European Commission’s plans will lead to worse regulations

EDRi is deeply concerned that the European Commission’s current plans to amend the Better Regulation framework will lead to worse lawmaking, not better. In its submission to the Commission, EDRi shares recommendations to ensure balanced representation, fairness, transparency, and meaningful safeguards in EU lawmaking.

By EDRi · February 18, 2026

Better Regulation should mean better lawmaking

Good lawmaking is a cornerstone of democracy and fundamental rights. It depends on balanced representation, fairness, transparency, and meaningful safeguards that constrain executive power (and corporate pressure). Any reform of the Better Regulation rules should strengthen these principles. Instead, the direction signalled by the Commission’s January 2026 call for evidence appears to weaken them.

In practice, the Better Regulation framework risks being transformed from a set of democratic safeguards into a toolbox that facilitates procedural derogations. Rather than improving the quality of EU lawmaking, the emerging approach normalises legislative shortcuts, reduces scrutiny, and concentrates discretion within the executive. This shift has direct consequences for democratic accountability and the protection of fundamental rights. Against the backdrop of the Commission’s far-reaching deregulation and “simplification” agenda, there is a serious risk that an upcoming Communication on Better Regulation will entrench a rapid and significant backsliding in good lawmaking standards.

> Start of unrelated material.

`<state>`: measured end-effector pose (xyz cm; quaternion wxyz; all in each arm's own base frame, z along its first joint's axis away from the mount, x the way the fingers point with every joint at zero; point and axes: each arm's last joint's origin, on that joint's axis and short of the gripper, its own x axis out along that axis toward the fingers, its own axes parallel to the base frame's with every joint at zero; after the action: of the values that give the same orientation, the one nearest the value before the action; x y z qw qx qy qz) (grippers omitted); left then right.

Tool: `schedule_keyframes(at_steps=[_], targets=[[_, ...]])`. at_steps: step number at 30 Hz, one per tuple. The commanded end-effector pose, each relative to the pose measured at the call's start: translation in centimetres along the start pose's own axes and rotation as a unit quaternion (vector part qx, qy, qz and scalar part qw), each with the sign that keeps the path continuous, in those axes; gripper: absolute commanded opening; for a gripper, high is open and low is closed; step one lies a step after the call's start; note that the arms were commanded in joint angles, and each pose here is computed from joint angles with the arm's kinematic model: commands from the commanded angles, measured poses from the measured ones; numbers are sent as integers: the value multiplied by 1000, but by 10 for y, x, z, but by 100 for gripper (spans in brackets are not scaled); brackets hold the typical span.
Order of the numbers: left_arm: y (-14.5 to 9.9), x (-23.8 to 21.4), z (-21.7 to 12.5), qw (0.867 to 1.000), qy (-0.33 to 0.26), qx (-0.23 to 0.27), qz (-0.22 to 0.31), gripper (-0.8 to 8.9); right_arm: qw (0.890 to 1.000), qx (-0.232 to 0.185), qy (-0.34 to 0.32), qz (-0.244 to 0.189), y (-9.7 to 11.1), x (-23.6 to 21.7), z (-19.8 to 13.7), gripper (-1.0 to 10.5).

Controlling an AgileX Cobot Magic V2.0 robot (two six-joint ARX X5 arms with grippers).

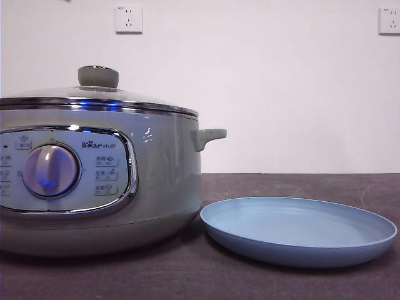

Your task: Take the potato out from the steamer,put the potato on the plate,close the lid

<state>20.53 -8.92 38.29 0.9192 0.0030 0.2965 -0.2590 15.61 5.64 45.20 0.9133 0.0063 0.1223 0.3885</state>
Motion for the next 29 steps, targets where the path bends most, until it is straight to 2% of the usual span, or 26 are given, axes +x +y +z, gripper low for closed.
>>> schedule_keyframes(at_steps=[1, 10, 25, 27, 29], targets=[[-1, 18, -2, 999, 32, 9, 4, 350, 1000, -6, -3, 0, 1, 0, 1, 504], [0, 57, -10, 995, 99, 10, 15, 350, 1000, -6, -3, 0, 1, 0, 1, 503], [-6, 89, -26, 981, 187, 30, 41, 340, 1000, -6, -3, 0, 1, 0, 1, 501], [-6, 89, -27, 980, 191, 33, 48, 269, 1000, -6, -3, 0, 1, 0, 1, 501], [-6, 89, -27, 980, 191, 39, 48, 103, 1000, -6, -3, 0, 1, 0, 1, 501]])
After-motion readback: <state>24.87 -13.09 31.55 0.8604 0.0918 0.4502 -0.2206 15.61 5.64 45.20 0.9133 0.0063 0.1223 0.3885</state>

While improving lawmaking to better serve the public is a legitimate and necessary goal, this is not what the Commission appears to be pursuing. Breaches of the Commission’s own Better Regulation rules are not new, but the current agenda has gone further: sidelining civil society, entrenching the influence of private interests and the ultra-wealthy, relying on vague and unjustified claims of urgency to bypass normal procedures, and pressuring co-legislators to do the same, concerns documented in a recent civil society open letter.

In our submission to the call for evidence, we highlight three core areas of concern. First, we provide concrete examples where the Commission failed to meet its own requirements on Impact Assessments, weakening the lawmaking process. We urge the Commission to produce Impact Assessments consistently.

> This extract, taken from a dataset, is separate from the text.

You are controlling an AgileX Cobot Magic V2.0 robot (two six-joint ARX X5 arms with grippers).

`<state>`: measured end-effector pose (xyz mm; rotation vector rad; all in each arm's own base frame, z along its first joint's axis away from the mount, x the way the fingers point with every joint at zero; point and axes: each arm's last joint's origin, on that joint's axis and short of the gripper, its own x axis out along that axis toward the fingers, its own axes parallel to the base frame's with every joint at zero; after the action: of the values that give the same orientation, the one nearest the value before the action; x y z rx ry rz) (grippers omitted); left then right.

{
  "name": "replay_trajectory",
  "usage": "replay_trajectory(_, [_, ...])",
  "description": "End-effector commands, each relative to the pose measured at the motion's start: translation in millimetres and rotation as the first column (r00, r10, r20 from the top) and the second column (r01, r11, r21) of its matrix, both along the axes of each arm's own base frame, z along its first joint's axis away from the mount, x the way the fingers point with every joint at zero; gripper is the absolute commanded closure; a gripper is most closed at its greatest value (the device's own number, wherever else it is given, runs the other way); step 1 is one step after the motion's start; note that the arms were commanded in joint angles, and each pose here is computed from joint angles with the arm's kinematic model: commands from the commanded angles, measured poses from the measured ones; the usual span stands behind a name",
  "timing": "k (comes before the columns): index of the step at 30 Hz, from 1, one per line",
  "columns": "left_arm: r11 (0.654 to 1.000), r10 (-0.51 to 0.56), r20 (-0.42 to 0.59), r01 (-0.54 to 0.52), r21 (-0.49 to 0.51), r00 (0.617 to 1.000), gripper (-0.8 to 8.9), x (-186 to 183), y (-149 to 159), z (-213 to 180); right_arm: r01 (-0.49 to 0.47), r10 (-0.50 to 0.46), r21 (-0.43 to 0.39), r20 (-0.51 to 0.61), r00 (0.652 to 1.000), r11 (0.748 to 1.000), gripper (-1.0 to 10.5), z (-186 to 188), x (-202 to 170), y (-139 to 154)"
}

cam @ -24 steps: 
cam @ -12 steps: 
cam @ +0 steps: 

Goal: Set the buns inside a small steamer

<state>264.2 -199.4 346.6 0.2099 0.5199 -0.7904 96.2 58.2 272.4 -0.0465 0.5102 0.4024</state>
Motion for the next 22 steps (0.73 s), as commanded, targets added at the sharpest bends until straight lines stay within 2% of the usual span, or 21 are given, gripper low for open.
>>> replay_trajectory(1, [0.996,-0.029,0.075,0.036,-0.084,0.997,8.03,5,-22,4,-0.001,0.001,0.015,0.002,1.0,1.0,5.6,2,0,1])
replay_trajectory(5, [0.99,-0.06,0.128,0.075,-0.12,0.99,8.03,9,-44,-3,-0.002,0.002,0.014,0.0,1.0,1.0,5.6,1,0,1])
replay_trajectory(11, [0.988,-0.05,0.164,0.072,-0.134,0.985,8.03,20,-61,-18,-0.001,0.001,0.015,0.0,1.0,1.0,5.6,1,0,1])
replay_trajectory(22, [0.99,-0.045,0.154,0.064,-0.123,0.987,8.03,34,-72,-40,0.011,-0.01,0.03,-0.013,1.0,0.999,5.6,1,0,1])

Second, we warn against codifying politicised “urgency” as a way to bypass democratic principles. We call on the Commission not to introduce a new urgency process without first conducting an Impact Assessment and fully following the Ombudsperson’s recommendations.

Third, we document how past consultations and feedback mechanisms have limited or excluded civil society and individuals, and we offer practical recommendations to improve them.

EU lawmaking must be inclusive, rights-respecting, and focused on the public interest. We hope that our submission contributes to restoring Better Regulation as a framework that genuinely strengthens democracy, rather than one that accelerates its erosion.